At the end of the experiment, players were asked whether they had a strategy for pretending or for detecting pretense. I (MM) manually labeled their responses according to three criteria: mentions of suppression (e.g., “I just tried to forget what the word was”), simulation (e.g., ” I tried to focus on how I would have deduced the word if I hadn’t known it”), and rules (e.g., “I started with vowels in the order we receive them in school”). Some answers got more than one label and some got none. Overall, 10 mentioned using suppression, 181 mentioned using simulation, and 328 mentioned following a heuristic.
Since there were only 5 players who reported using suppression but not simulation, we focus our analysis only on the 176 who reported using simulation but no suppression.
2.5.1 Click optimality
Among simulators, pretend games were significantly more optimal than random (\(M = -6.73\), 95% CI \([-7.01, -6.45]\), \(t(171) = -47.72\), \(p < .001\)) even when restricting the analysis to letter selections that resulted in a miss (\(M = -2.41\), 95% CI \([-2.76, -2.06]\), \(t(168) = -13.66\), \(p < .001\)). Like in the full sample, simulators were more optimal when playing normally than when pretending (\(M = 0.35\), 95% CI \([0.11, 0.59]\), \(t(171) = 2.85\), \(p = .005\)), also when focusing on misses (\(M = 0.91\), 95% CI \([0.47, 1.36]\), \(t(168) = 4.07\), \(p < .001\)).
2.5.2 RT by outcome
The simulators group showed a similar temporal profile to that of the entire sample.
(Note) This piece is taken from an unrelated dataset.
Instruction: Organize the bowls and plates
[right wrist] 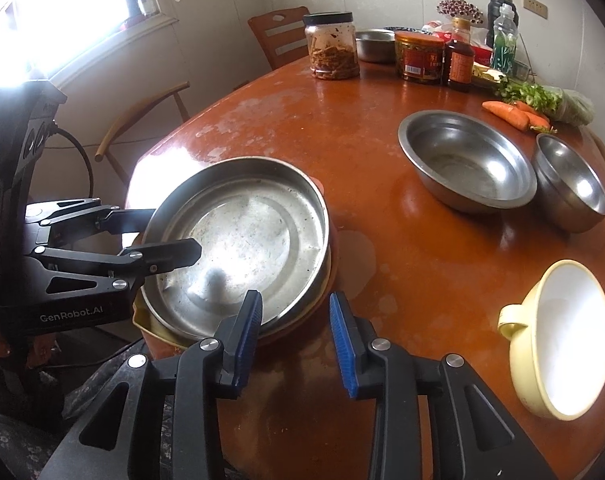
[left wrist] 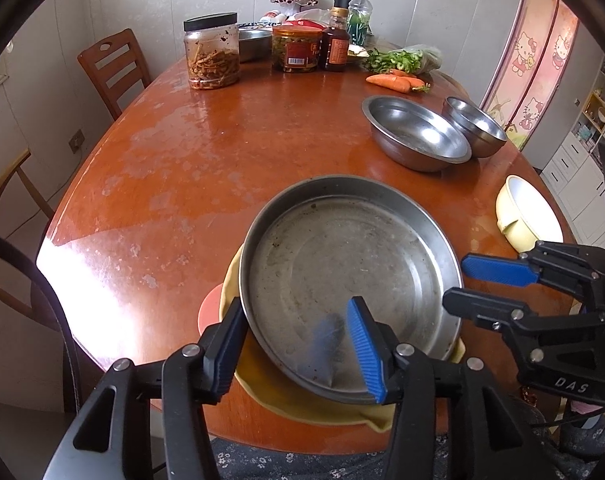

Specifically, in pretend games, cell selections that resulted in a hit were faster than those that resulted in a miss (\(M = -1,268.01\), 95% CI \([-1,720.81, -815.20]\), \(t(167) = -5.53\), \(p < .001\)), and cell selections that followed a hit were slower than those that followed a miss (\(M = 1,037.25\), 95% CI \([673.65, 1,400.84]\), \(t(168) = 5.63\), \(p < .001\)).